A Walter Mascherpa, padre de una familia tipo platense, le gustaba hacer asado todos los domingos. A veces tenía invitados y otras veces tiraba carne a la parrilla para su esposa y sus dos hijos de 15 y 11 años. Ahora lo sigue haciendo, pero no todos los fines de semana sino cada quince días. Desde que el kilo de costillas de buena calidad trepó a $135 y el vacío a $145, Walter gasta en promedio $ 500 por cada asado con ensalada y bebidas para cuatro personas. Asegura que $2000 al mes es mucho para su presupuesto familiar, por eso eligió comer lo que le gusta cada quince días y bajar ese gasto a la mitad.
Como el caso de este vecino, hay miles en la Región. Y eso se siente en las carnicerías donde, aseguran, el consumo de carne vacuna bajó en promedio -algunos comercios del ramo lo sienten más y otros menos- un 30% con relación a la misma altura del año pasado, cuando el kilo de costillas se pagaba entre $70 y $80.
Lo que le pasa al vecino Mascherpa lo sufre Juan Toledo en el mostrador de una carnicería del casco urbano: “Es cierto, tenemos muchos clientes que hasta hace un tiempo llevaban asado todas las semanas y ahora lo hacen semana por medio o los vemos mucho menos. Las ventas bajaron, sin dudas, hasta un 35 o un 40 por ciento. Para ser claro hacemos la misma caja que el año pasado pero con una inflación que en el rubro supera el 30 por ciento anual”.
Hugo Mollo, de un supermercado de Olmos que además tiene carnicería, coincide con Toledo: “El consumo de carne se cayó considerablemente, un 25 a un 30 por ciento con respecto al año pasado a esta altura, y si bien los demás rubros que abarcamos también cayeron en ventas, particularmente la carne vacuna es en lo que más se siente esa baja de ventas”.
Lo que se percibe con fuerza en las carnicerías platenses va de la mano con la caída del consumo por habitante de carne vacuna a nivel nacional.
Cada persona en el primer trimestre de este año, en promedio, consumió 55,9 kilogramos/año lo que implica una caída de 5,9% interanual, indicó recientemente un informe de la Cámara de la Industria y Comercio de Carnes y Derivados de la República Argentina (CICCRA).
La cámara calculó que las exportaciones de carne en el primer trimestre se habrían retraído 14,8% interanual, al tiempo que en ese lapso también se verificaron bajas en los niveles de faena y producción.
“Los consumidores en general perciben salarios de 2015 y deben consumir con precios postdevaluación. Por lo tanto, el consumo de carnes ha disminuido de manera significativa y la demanda se ha nivelado con la escasa oferta. Esto nos permite suponer que no habrá aumentos de precios en los próximos meses”, evaluó la entidad.
Según indicó, “entre marzo de 2015 y marzo de 2016 el precio promedio de la carne para el consumidor final exhibió un aumento de 44 por ciento (tercer mes consecutivo en proceso natural de desaceleración, en la medida que el impacto del salto cambiario y de la baja de las retenciones va quedando atrás)”.
YA NO SE PIDE POR KILO
Los carniceros platenses coincidieron en que las costumbres de los clientes van cambiando de acuerdo a lo que puedan sus bolsillos, y en ese sentido señalaron: “Antes te pedían uno, dos o tres kilos de carne, según las necesidades. Ahora vienen y te dicen si le das 50 o 60 pesos de cualquier corte, según el dinero que tengan”.

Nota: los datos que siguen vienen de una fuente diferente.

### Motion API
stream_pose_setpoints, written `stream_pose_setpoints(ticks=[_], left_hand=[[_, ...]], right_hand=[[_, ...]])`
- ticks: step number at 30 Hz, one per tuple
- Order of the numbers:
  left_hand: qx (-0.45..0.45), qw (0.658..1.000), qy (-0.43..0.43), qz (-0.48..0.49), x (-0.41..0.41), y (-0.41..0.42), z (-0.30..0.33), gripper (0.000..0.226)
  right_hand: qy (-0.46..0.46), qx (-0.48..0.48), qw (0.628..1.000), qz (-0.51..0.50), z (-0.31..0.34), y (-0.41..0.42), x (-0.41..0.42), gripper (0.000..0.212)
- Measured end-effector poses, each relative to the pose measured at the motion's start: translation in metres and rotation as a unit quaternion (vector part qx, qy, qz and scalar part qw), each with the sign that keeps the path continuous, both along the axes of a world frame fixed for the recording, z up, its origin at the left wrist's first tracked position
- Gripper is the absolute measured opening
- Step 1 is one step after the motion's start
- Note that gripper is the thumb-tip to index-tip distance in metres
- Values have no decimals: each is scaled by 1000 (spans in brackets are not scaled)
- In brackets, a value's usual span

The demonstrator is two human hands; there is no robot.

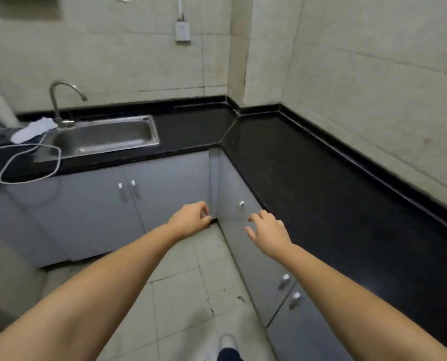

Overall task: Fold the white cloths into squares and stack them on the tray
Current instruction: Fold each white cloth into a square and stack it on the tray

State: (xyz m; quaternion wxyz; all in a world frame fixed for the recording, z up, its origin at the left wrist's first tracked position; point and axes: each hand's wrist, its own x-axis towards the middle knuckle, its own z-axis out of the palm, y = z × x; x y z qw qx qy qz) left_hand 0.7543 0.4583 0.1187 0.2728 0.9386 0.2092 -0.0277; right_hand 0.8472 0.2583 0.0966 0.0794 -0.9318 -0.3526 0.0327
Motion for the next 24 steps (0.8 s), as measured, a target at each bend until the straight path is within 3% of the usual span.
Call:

Sabiendo que el precio promedio del kilo de carne vacuna se ubica en los $90, y que la gente compra lo que le permite su presupuesto, los carniceros buscan alternativas para mantener las ventas. Toledo indicó que “apuntamos a otros clientes que no sólo sean los consumidores finales. Por ejemplo, buscamos vender a restaurantes, casas de comidas rápidas, las que venden empanadas y otros comercios que necesiten carne. Hay que buscar la manera de que las ventas no sigan cayendo y realmente se hace difícil”.
LOS CORTES MAS BARATOS
En una recorrida realizada por comercios del ramo pudo saberse que ha crecido la venta de pollo (ver aparte) y que la gente “lleva los cortes de carne vacuna más económicos”.
Raúl Cepeda, de una carnicería de Tolosa, apuntó que “muchos de los que antes compraban carne picada especial ahora llevan común; también sale bastante el roaf beef y la bola de lomo para milanesas. El lomo -uno de los cortes más caros que ronda entre los $180 y $200 el kilo, a veces tenemos que bajarlo de precio antes de que se eche a perder. Bajamos menos medias reses por semana y se nota que le gente busca economizar. Una familia tipo cuando come carne se gasta en promedio $200 para cualquier plato que vayan a preparar. Y somos conscientes que para un presupuesto”.